Ti propongo una ricetta facilissima, non laboriosa e dove la cosa più calorica è giusto l’olio, che però non è negoziabile.
Ho rubato l’idea al BoccaTv, come in questo periodo è praticamente regola.

Quindi Go, go, go! e vediamo che cosa preparare da mangiare per questa sera.

Pollice su per questi spaghettini al pesce.

Per preparare gli spaghettini con alici fresche e limone, per due persone, hai bisogno di:

  • 180 grammi di spaghettini;
  • 300 grammi di alici, pesate già pulite. Comprane 500 grammi e stai a posto;
  • una buccia di un limone bello grande;
  • uno spicchio d’aglio;
  • del peperoncino;
  • 2 cucchiaini di aceto;
  • 50 grammi d’olio;
  • 200 grammi d’acqua:
  • sale;
  • prezzemolo tritato.

Se hai possibilità di farti pulire le alici dal pescivendolo è senz’altro preferibile.
Altrimenti questa volta non c’è molto da faticare, ma non ho immagini perché verrebbe fuori una roba da macellai, sporca e sanguinolenta.
Te lo spiego: con un coltello decapita l’alice e trascina la testa lontana dal corpo, così dovrebbe staccarsi anche gran parte dello schifo interno che resta attaccato alla testa. Il resto delle interiora si elimina scavando leggermente col coltello. Basta.

Conclusa questa operazione, sciacqua ogni pesciolino sotto l’acqua fredda, per togliere il sangue e residui di merda varia.

Trita il prezzemolo e metti l’acqua della pasta a bollire.

Versa 50 grammi d’olio in una padella di cui possiedi il coperchio, fai scaldare e poi aggiungi uno spicchio d’aglio scamiciato e tagliato in due, il prezzemolo e del peperoncino (indifferentemente fresco o secco).

Fai soffriggere a fiamma medio bassa e nel frattempo usa un pelapatate per levare la buccia al limone (lavalo bene, mi raccomando).

Taglia la buccia a pezzi grandi e caccia pure lei in padella.
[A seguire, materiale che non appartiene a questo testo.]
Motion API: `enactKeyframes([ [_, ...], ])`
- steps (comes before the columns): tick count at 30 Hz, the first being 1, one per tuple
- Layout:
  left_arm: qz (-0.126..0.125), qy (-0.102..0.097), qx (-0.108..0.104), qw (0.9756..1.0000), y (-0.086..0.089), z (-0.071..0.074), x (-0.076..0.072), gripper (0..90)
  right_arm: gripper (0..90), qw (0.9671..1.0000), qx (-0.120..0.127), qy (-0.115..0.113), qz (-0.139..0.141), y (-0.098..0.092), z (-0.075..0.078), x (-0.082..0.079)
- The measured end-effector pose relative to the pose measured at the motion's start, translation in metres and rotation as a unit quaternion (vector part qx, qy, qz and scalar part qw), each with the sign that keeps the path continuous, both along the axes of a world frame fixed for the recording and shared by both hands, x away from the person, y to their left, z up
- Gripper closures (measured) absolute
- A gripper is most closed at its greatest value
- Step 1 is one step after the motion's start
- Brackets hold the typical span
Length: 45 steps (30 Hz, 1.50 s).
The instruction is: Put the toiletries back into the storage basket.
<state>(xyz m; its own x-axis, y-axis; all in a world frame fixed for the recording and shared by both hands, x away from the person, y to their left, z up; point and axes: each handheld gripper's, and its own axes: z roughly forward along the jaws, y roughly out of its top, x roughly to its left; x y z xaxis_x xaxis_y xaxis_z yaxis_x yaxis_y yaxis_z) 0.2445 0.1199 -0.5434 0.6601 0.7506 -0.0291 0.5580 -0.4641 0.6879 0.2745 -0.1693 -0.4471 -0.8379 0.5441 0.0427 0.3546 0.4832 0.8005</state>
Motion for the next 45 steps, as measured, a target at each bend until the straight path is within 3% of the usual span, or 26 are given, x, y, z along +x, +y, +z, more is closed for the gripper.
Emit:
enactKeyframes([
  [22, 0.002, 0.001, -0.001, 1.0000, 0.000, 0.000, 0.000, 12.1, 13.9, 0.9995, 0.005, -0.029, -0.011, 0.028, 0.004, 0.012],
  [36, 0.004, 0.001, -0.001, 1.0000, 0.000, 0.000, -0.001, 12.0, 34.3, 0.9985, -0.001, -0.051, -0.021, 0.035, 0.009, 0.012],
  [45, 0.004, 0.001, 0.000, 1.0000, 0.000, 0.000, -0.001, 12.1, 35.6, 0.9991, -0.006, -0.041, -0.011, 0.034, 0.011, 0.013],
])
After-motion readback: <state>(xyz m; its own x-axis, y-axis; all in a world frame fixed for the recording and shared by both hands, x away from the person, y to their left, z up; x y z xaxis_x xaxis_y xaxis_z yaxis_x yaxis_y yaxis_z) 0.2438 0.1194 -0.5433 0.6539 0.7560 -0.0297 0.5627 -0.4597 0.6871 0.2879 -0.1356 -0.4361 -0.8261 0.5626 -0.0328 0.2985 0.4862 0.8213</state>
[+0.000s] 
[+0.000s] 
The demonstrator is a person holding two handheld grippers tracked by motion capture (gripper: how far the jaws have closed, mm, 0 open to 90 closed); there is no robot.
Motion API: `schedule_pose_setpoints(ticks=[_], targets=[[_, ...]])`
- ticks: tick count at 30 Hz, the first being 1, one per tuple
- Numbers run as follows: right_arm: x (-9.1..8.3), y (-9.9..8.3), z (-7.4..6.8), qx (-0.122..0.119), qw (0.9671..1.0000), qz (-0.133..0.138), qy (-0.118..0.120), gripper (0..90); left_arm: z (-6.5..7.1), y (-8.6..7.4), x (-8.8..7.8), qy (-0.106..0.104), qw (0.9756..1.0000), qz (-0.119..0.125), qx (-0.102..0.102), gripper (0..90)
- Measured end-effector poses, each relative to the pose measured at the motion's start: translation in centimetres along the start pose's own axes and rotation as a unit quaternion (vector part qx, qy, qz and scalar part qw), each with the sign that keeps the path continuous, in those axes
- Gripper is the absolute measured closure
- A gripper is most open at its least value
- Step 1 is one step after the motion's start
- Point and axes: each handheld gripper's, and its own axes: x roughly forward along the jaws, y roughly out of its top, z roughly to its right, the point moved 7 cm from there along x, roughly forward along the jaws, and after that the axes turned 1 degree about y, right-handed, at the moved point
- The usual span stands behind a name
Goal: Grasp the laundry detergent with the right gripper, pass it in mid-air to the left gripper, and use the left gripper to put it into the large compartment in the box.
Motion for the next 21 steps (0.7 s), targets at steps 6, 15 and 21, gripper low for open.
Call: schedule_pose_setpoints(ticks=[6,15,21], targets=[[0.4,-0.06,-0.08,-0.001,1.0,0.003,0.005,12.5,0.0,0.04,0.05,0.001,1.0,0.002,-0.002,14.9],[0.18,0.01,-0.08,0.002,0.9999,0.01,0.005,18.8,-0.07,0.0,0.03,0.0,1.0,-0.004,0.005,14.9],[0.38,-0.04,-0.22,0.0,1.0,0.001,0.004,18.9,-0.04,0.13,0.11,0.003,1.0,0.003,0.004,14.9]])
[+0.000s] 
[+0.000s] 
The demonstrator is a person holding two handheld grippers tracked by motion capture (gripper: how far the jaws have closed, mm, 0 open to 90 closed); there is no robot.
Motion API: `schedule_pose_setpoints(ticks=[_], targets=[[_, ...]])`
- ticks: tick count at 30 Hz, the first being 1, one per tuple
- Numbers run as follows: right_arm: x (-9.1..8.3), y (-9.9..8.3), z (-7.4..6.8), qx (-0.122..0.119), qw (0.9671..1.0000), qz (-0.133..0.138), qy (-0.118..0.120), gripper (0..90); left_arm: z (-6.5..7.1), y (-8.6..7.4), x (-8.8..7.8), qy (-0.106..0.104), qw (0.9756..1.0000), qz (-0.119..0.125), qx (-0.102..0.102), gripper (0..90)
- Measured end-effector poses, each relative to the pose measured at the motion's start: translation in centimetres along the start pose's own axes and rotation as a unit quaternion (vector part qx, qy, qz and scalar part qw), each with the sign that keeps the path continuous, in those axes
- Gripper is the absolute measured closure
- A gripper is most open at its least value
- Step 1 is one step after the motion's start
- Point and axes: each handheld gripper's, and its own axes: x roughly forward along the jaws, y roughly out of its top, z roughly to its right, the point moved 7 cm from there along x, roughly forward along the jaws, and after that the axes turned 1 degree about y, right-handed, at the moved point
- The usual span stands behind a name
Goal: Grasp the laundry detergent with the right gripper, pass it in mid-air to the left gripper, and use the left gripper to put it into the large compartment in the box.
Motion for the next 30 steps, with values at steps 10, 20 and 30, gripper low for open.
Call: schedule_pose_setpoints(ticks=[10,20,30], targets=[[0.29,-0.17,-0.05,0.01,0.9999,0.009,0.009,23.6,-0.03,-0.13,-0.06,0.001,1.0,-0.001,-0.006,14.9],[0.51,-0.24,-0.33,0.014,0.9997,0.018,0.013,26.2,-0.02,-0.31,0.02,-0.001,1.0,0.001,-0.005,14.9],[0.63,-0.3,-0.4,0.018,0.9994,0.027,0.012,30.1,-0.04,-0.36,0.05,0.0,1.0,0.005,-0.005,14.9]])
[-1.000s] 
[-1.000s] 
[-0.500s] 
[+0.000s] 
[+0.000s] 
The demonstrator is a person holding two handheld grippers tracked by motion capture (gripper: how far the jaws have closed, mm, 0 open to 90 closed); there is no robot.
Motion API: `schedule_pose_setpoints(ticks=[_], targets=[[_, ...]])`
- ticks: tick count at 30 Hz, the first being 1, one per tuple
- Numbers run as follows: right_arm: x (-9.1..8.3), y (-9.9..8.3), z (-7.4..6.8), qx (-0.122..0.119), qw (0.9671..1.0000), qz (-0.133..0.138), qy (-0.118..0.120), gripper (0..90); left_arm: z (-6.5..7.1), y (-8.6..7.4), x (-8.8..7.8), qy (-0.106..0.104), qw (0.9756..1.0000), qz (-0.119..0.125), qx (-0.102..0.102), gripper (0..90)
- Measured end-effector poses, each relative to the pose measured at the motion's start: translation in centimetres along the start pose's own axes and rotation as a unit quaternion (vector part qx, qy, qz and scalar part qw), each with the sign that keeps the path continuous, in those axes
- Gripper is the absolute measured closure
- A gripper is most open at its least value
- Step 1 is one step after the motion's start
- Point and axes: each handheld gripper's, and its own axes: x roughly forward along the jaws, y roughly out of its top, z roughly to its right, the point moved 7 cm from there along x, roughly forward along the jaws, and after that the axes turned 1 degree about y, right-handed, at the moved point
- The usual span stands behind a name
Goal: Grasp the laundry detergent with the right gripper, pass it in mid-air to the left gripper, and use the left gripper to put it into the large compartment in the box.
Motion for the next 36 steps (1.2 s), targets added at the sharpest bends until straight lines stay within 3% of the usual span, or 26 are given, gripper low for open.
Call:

Scola le alici dal possibile liquido che sarà uscito fuori e poi uniscile al condimento in padella. Versa anche 200 grammi d’acqua a temperatura ambiente e i 2 cucchiaini d’aceto.

Chiudi col coperchio e con una fiamma sufficiente al sobbollore fai andare per 3-4 minuti. In questo tempo le alici saranno già cotte ed anche leggermente aperte senza essersi spappolate.
Riapri ed ecco cosa dovresti avere davanti:

Spegni la fiamma e preleva le alici con una schiumarola. Se dovessi tirare su anche tanto liquido, riversalo in padella che ci serve. Mettile in un piatto e lasciale raffreddare un minuto o  due, altrimenti ti bruci le dita.

Poi succedono cose del genere.

Ora ci tocca spinare le alici, ma non è un compito difficile.
Ti basta separare ogni alice e tirare la lisca: verrà via da sola, insieme alla coda. 
E non ha alcuna importanza se il pesce ti si spacca in mano perché non ci serve necessariamente integro.

Riaccendi il sughetto a fiamma bassa e, appena torna a sobbollire, cacciaci le alici dentro.
Butta anche la pasta, che devi tirare fuori tre minuti prima del tempo indicato sulla confezione.

Mescola bene il tutto, aggiungi il sale che ancora non l’abbiamo messo e poi fai andare il sughetto a fiamma bassa, in attesa degli spaghettini.
Se il liquido fosse molto abbondante, puoi anche alzare la fiamma per farlo evaporare.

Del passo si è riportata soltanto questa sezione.